A.F.G. Dixon was one of the first to propose a defensive function in 1958. A 1967 paper published in the journal Nature, “Defense by Smear” by John S Edwards more fully described a defensive function of cornice secretions. Edwards had collected aphids from the field with parasitoids stuck to the cornices. In laboratory observations, he noted that poking and aphid would induce it to release a droplet form the cornicle on the side that the poke was received. He found that droplets collected from aphids quickly crystallized. The droplets were capable of immobilizing predators.

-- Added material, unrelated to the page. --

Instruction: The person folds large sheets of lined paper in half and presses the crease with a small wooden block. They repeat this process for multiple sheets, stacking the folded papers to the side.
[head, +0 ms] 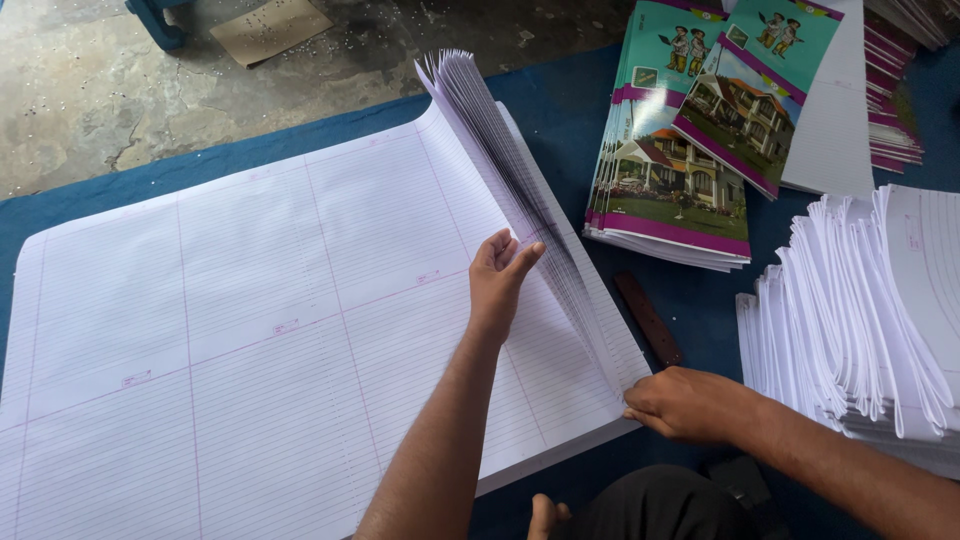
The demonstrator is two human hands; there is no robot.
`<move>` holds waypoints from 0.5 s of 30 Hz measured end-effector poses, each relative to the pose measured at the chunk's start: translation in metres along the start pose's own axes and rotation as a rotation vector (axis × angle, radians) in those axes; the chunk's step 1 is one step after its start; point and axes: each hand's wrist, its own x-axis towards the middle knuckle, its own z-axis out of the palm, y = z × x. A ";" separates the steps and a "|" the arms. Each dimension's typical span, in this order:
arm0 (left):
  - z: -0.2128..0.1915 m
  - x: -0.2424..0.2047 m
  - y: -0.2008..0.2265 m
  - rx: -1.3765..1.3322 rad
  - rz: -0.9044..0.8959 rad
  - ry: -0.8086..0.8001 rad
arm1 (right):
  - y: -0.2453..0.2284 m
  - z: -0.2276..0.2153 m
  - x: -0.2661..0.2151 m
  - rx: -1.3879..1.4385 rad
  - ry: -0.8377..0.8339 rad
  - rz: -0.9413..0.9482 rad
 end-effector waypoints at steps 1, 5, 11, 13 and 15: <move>0.000 0.001 -0.001 -0.003 -0.001 -0.002 | 0.000 0.000 0.000 -0.008 0.000 0.001; 0.000 0.003 -0.006 0.002 0.004 0.004 | -0.001 0.001 0.000 0.009 -0.019 0.045; 0.001 -0.001 -0.001 -0.032 0.024 -0.002 | 0.000 0.001 0.001 0.033 -0.023 0.044; 0.002 -0.005 0.007 -0.029 0.059 -0.003 | 0.000 0.000 0.000 0.029 -0.049 0.074; 0.005 -0.011 0.015 0.000 0.033 0.013 | -0.001 0.000 0.001 0.034 -0.039 0.051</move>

Edward’s paper stirred a flurry of research into aphid secretions. These investigations found no evidence of honeydew secretion. Instead they uncovered a variety of lipids that differed among aphid species and led to the identification of aphid alarm pheromones, chemicals that cause aphids to cease feeding and drop from the plant. Today we understand cornicles as primarily defensive organs that produce lipids and alarm pheromones.
*J.S. EDWARDS. 1966. Defense by smear: supercooling in the cornicle wax of aphids. Nature, Lond. 211, 73-74.